### DIRECTIONS
Read the data below line by line and state how many lines hold "finger". Nothing else belongs in the answer.

[Dataset records]
»»

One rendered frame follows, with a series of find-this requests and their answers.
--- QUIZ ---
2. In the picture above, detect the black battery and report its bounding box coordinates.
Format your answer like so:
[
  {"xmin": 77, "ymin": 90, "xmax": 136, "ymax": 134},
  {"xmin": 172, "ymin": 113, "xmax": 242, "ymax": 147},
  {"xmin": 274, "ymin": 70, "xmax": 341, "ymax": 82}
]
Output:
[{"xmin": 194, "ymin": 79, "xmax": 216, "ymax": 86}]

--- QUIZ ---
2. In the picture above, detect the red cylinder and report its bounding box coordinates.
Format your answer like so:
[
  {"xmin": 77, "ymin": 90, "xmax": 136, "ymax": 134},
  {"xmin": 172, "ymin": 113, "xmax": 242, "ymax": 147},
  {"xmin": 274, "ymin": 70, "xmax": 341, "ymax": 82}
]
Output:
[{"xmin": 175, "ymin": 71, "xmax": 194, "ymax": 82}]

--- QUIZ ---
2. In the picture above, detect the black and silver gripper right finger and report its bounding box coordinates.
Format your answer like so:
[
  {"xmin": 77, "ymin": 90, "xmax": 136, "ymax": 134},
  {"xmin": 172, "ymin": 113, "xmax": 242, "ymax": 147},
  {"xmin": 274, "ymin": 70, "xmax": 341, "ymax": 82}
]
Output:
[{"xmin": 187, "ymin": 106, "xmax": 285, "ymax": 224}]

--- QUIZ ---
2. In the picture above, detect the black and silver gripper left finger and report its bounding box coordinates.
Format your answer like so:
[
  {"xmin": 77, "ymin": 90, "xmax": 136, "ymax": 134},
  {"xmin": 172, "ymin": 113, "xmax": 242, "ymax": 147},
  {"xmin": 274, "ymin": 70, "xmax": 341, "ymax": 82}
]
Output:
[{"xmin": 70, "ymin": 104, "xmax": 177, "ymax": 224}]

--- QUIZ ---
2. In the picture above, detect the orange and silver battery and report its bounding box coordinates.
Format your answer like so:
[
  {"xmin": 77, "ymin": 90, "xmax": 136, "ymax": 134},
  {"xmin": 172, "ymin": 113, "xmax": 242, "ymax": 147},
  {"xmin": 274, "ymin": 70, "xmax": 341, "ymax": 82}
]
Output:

««

### RESPONSE FOR THIS EXERCISE
2